§ WHAT IS BEING ASKED: In the material below, find the line that contains "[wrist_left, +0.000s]" and the line that contains "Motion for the", then write out exactly those two lines and everything between them.

──────── DATA SECTION

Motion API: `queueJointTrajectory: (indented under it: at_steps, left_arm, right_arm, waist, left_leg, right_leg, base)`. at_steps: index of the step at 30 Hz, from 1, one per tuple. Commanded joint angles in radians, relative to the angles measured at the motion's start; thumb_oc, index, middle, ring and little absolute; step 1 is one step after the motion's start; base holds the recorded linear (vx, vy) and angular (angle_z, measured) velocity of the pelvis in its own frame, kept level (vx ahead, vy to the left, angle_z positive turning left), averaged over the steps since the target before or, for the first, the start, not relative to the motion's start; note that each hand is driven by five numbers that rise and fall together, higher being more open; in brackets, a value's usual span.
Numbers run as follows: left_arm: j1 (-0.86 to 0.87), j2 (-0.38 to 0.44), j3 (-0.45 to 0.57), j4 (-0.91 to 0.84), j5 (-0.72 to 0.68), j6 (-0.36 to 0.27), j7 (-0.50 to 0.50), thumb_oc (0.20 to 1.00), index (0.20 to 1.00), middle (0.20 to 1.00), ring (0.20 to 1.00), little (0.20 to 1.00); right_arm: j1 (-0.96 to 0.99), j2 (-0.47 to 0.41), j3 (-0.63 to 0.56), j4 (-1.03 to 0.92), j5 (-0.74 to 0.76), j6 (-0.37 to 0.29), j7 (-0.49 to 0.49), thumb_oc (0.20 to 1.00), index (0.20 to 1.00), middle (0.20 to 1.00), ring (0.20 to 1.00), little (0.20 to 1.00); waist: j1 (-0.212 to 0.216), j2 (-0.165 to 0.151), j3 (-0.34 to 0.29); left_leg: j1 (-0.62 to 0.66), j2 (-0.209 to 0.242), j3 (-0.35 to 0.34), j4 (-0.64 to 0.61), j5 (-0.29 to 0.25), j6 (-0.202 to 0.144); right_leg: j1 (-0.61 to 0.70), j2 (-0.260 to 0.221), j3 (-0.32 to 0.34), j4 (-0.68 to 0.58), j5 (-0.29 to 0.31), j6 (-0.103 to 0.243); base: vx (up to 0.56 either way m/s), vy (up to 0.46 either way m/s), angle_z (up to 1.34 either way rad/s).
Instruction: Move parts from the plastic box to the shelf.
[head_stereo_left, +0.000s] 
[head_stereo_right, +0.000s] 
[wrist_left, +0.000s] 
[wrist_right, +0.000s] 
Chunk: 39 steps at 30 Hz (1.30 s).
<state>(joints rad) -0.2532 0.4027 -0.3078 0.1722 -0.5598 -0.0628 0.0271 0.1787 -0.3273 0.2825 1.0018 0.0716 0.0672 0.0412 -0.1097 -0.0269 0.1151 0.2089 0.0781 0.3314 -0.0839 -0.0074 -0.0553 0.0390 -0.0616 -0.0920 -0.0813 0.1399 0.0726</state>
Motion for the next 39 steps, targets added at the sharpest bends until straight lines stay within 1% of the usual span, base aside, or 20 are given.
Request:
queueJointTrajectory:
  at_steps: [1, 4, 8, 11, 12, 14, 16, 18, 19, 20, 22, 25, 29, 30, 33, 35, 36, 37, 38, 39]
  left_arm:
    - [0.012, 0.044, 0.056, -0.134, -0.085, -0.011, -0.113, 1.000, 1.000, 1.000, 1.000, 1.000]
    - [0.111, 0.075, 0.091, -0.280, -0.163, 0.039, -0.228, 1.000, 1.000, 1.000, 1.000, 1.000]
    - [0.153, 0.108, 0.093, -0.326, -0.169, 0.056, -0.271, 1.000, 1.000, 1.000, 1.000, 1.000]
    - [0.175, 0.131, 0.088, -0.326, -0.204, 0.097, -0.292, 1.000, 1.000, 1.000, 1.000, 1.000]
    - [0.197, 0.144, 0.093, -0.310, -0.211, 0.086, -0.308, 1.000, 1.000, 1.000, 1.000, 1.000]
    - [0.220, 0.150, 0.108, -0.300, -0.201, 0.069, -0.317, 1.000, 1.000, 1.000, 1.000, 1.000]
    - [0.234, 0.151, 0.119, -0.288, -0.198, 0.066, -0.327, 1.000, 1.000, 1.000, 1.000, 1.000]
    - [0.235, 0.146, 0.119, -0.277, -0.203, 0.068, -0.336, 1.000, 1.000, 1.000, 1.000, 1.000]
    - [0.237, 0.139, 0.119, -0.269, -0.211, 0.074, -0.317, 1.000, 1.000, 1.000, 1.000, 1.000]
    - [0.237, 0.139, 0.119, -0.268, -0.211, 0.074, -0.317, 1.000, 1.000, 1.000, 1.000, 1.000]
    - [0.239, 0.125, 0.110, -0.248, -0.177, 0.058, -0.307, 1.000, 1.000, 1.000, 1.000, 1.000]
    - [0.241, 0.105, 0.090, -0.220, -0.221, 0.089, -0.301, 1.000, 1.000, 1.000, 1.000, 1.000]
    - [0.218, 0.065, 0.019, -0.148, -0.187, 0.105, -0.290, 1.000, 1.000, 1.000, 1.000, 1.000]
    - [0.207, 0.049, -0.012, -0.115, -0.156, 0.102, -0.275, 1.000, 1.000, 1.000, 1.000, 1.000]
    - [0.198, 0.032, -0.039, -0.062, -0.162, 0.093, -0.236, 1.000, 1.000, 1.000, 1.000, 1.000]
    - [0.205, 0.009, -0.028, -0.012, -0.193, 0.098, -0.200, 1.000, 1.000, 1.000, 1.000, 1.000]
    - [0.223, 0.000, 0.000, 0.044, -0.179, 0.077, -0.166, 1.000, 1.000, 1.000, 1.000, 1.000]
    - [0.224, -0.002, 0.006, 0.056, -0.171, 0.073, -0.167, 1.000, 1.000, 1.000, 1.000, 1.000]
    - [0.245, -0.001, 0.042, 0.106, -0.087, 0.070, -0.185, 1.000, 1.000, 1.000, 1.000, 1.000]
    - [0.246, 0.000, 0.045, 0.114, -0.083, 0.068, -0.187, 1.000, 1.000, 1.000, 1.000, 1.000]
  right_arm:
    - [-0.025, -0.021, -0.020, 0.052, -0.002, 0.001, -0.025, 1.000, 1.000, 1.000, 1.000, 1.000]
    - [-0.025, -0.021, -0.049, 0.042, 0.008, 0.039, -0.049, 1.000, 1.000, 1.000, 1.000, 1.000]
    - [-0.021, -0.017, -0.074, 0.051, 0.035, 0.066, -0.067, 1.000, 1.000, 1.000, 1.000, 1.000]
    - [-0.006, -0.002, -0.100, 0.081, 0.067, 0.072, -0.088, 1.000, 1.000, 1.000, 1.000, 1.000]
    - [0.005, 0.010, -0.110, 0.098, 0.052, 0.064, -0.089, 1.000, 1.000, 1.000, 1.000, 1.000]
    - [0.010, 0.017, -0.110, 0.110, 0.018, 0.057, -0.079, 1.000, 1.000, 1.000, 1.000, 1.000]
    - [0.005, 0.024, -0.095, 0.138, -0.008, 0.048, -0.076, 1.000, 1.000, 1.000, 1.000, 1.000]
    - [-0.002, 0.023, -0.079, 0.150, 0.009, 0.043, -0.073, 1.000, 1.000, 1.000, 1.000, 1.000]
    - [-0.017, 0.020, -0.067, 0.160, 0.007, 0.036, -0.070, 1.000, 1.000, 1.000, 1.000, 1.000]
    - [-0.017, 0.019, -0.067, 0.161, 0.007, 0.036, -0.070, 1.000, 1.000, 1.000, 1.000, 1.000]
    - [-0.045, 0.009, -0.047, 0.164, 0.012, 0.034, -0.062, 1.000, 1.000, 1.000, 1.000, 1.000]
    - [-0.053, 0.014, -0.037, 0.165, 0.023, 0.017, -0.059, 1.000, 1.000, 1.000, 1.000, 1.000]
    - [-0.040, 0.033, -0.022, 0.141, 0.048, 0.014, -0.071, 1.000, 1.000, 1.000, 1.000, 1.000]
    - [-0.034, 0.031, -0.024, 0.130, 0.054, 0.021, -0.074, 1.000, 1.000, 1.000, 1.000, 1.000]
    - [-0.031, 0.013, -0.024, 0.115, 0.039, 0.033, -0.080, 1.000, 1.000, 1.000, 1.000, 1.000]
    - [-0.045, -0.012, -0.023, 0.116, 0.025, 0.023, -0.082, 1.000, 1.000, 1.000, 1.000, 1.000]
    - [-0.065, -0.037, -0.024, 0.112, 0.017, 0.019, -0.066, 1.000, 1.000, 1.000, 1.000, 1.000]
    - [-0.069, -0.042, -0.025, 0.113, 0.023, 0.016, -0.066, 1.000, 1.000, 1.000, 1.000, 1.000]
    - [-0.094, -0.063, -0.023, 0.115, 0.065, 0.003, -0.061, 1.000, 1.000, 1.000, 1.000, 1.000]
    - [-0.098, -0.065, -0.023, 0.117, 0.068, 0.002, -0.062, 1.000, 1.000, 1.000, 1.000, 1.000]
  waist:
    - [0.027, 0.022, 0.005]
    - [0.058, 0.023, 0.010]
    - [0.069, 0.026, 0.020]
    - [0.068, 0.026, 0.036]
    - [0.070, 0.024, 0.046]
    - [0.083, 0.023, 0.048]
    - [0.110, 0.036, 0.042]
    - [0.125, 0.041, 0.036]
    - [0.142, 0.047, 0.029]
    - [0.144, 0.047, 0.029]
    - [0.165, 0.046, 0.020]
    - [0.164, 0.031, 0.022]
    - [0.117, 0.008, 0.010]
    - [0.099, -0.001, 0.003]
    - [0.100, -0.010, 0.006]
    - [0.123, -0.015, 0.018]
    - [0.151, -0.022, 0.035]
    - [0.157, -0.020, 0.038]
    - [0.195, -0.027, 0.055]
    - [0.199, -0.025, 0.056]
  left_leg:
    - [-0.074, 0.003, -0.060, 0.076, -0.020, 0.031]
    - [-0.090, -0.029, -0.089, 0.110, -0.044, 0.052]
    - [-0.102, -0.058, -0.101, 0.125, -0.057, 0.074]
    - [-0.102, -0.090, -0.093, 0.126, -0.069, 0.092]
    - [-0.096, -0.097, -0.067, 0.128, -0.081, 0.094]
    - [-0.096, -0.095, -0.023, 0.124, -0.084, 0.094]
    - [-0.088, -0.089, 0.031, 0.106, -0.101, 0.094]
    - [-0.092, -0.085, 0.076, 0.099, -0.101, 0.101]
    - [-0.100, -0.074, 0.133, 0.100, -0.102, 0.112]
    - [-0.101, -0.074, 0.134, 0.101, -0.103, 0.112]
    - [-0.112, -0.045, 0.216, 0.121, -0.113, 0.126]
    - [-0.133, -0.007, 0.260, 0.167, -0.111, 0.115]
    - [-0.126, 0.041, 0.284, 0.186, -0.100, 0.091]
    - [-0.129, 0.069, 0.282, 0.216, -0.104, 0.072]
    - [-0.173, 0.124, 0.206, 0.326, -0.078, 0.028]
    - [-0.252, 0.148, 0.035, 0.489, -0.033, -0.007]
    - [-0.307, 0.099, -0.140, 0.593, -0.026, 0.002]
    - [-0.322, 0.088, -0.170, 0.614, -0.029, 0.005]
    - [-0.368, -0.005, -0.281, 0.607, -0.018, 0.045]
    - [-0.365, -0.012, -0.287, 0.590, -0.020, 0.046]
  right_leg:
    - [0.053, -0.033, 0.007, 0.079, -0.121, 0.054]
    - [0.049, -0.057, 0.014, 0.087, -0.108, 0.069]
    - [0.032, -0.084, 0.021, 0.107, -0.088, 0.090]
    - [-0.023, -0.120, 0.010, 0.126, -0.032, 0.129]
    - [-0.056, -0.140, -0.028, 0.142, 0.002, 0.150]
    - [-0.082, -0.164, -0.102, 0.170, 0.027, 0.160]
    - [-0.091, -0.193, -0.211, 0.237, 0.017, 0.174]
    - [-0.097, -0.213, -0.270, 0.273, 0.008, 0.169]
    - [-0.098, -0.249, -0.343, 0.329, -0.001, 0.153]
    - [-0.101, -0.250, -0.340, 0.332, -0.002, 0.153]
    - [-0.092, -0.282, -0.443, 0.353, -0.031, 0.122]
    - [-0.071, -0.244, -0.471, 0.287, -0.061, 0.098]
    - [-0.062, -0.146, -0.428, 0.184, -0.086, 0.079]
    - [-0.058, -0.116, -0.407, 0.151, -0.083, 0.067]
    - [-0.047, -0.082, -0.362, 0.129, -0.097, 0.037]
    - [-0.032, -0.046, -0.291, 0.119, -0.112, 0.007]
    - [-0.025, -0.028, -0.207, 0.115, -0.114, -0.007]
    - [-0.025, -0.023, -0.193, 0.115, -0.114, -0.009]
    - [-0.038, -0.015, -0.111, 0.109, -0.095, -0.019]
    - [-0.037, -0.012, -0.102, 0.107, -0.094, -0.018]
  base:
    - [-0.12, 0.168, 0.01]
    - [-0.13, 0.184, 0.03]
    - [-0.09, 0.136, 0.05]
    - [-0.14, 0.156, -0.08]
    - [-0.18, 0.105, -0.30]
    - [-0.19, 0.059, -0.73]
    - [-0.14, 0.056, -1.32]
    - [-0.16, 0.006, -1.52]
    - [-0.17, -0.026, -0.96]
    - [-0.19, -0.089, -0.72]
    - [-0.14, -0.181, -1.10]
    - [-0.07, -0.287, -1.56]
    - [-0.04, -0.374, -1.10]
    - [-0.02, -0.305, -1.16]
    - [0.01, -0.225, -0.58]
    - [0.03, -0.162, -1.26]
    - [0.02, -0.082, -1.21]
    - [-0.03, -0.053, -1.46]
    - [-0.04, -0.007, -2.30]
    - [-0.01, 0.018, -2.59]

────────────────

§ RESPONSE:
[wrist_left, +0.000s] 
[wrist_right, +0.000s] 
Chunk: 39 steps at 30 Hz (1.30 s).
<state>(joints rad) -0.2532 0.4027 -0.3078 0.1722 -0.5598 -0.0628 0.0271 0.1787 -0.3273 0.2825 1.0018 0.0716 0.0672 0.0412 -0.1097 -0.0269 0.1151 0.2089 0.0781 0.3314 -0.0839 -0.0074 -0.0553 0.0390 -0.0616 -0.0920 -0.0813 0.1399 0.0726</state>
Motion for the next 39 steps, targets added at the sharpest bends until straight lines stay within 1% of the usual span, base aside, or 20 are given.

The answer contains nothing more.